A 110 Million Year Old Dinosaur Still Has Its Skin!

KNOWN AS A NODOSAUR, THIS 110 MILLION YEAR OLD, ARMOURED PLANT EATER IS THE BEST PRESERVED FOSSIL OF ITS KIND, EVER FOUND.

Some 110 million years ago, this armoured plant-eater lumbered through what is now western Canada, until a flooded river swept it into open sea. The dinosaur’s undersea burial preserved its armor in exquisite detail. Its skull still bears tile-like plates and a gray patina of fossilized skins.

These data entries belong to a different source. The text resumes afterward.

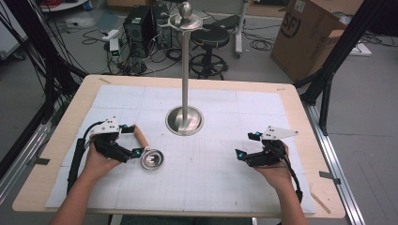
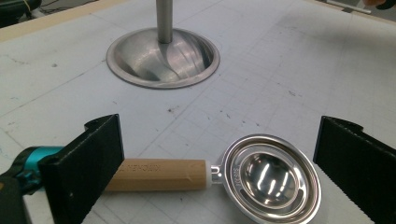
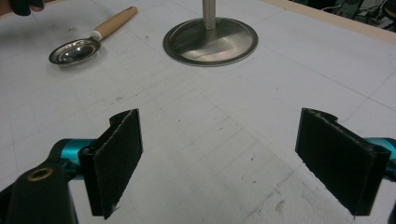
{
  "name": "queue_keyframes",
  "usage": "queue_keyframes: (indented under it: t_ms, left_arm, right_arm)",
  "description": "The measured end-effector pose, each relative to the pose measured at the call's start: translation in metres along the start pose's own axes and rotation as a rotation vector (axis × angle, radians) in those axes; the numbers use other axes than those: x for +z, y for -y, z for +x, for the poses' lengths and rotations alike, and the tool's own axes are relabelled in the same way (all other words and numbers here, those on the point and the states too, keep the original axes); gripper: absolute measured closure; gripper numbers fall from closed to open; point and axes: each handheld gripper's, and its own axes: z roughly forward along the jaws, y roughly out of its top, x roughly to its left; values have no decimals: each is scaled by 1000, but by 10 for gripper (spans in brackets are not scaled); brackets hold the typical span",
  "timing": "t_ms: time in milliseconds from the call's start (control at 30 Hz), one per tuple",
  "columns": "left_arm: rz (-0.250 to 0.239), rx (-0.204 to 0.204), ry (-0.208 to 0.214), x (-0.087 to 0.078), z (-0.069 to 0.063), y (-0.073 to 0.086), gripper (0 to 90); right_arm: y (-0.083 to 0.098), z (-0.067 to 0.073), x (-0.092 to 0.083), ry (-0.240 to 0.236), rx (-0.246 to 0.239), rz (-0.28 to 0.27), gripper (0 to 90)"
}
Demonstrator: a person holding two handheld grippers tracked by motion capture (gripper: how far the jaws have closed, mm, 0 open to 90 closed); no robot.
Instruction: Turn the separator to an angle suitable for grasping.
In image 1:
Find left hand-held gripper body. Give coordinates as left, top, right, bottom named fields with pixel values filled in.
left=88, top=116, right=132, bottom=164

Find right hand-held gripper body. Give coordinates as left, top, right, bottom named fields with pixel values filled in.
left=245, top=125, right=299, bottom=168

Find metal ladle with wooden handle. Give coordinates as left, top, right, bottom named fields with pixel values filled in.
left=132, top=124, right=165, bottom=172

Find metal utensil stand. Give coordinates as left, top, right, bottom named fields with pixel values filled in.
left=164, top=0, right=206, bottom=137

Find person's right hand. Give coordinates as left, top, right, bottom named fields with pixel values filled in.
left=253, top=142, right=298, bottom=190

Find person's left hand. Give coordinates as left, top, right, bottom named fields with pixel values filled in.
left=83, top=133, right=122, bottom=182

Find thin wooden stick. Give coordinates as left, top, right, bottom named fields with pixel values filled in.
left=309, top=190, right=332, bottom=215

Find white device with green display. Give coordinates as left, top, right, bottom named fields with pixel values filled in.
left=109, top=37, right=122, bottom=61

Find person's dark trousers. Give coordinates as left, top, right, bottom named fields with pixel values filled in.
left=119, top=215, right=255, bottom=225

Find white power strip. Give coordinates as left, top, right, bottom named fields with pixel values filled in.
left=100, top=28, right=122, bottom=42

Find black computer tower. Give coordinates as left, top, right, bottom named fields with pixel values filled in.
left=122, top=5, right=157, bottom=59

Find black round stool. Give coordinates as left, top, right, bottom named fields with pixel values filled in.
left=188, top=25, right=232, bottom=81

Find white stand pole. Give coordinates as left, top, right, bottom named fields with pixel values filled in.
left=234, top=0, right=251, bottom=59

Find dark computer tower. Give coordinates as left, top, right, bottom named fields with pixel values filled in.
left=151, top=3, right=174, bottom=50

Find brown cardboard box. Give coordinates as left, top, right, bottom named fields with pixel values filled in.
left=269, top=0, right=366, bottom=83

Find flat white box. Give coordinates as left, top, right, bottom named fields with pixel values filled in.
left=347, top=41, right=374, bottom=58

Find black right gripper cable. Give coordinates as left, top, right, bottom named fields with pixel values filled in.
left=275, top=146, right=304, bottom=203

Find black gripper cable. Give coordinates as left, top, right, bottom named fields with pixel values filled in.
left=66, top=121, right=106, bottom=195
left=275, top=146, right=304, bottom=203

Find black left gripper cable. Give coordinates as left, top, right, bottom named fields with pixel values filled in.
left=66, top=121, right=106, bottom=195

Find aluminium rail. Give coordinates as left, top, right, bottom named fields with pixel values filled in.
left=300, top=102, right=366, bottom=225
left=0, top=120, right=54, bottom=205

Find black floor cables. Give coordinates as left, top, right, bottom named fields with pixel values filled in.
left=242, top=22, right=278, bottom=53

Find black frame post with cables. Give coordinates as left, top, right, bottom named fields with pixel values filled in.
left=0, top=0, right=89, bottom=126

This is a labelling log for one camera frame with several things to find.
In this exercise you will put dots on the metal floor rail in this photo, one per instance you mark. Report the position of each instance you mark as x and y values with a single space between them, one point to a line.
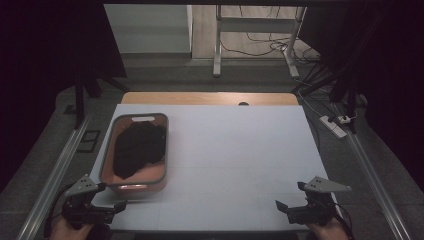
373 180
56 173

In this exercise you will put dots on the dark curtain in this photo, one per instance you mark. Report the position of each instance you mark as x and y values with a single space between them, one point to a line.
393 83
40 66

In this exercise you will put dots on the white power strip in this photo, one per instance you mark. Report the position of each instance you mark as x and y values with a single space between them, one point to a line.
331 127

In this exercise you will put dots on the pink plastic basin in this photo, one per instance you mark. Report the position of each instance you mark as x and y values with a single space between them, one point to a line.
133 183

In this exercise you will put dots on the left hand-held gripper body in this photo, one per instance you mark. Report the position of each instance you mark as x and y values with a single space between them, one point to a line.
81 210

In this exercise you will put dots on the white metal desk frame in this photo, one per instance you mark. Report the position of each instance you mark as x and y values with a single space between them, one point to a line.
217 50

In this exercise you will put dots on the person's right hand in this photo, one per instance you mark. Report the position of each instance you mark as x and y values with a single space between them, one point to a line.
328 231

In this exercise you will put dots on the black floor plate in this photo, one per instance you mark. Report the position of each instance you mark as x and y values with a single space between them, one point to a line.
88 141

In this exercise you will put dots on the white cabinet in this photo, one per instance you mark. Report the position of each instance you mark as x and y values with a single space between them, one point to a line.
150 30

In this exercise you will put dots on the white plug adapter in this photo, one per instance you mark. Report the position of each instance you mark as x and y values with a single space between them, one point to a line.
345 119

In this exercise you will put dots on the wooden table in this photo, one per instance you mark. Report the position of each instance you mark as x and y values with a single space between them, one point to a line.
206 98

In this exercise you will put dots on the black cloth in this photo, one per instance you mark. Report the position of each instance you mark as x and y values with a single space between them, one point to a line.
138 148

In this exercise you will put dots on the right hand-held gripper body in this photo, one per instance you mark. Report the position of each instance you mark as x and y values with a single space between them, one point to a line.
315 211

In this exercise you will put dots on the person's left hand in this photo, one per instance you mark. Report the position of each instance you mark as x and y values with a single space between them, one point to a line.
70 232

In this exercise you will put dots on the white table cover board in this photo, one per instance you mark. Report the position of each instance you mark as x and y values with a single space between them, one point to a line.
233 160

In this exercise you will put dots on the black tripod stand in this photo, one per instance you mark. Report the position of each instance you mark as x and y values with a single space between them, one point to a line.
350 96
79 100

For paleontologists the dinosaur’s amazing level of fossilization—caused by its rapid undersea burial, is as rare as winning the lottery. Usually just the bones and teeth are preserved, and only rarely do minerals replace soft tissues before they rot away. There’s also no guarantee that a fossil will keep its true-to-life shape. Feathered dinosaurs found in China, for example, were squished flat, and North America’s “mummified” duck-billed dinosaurs, among the most complete ever found, look withered and sun dried.

This remarkable fossil is a newfound species (and genus) of nodosaur, a type of ankylosaur often overshadowed by its cereal box–famous cousins in the subgroup Ankylosauridae. Unlike ankylosaurs, nodosaurs had no shin-splitting tail clubs, but they too wielded thorny armor to deter predators. As it lumbered across the landscape between 110 million and 112 million years ago, almost midway through the Cretaceous period, the 18-foot-long, nearly 3,000-pound behemoth was the rhinoceros of its day, a grumpy herbivore that largely kept to itself. And if something did come calling, perhaps the fearsome Acrocanthosaurus, the nodosaur had just the trick: two 20-inch-long spikes jutting out of its shoulders like a misplaced pair of bull’s horns. 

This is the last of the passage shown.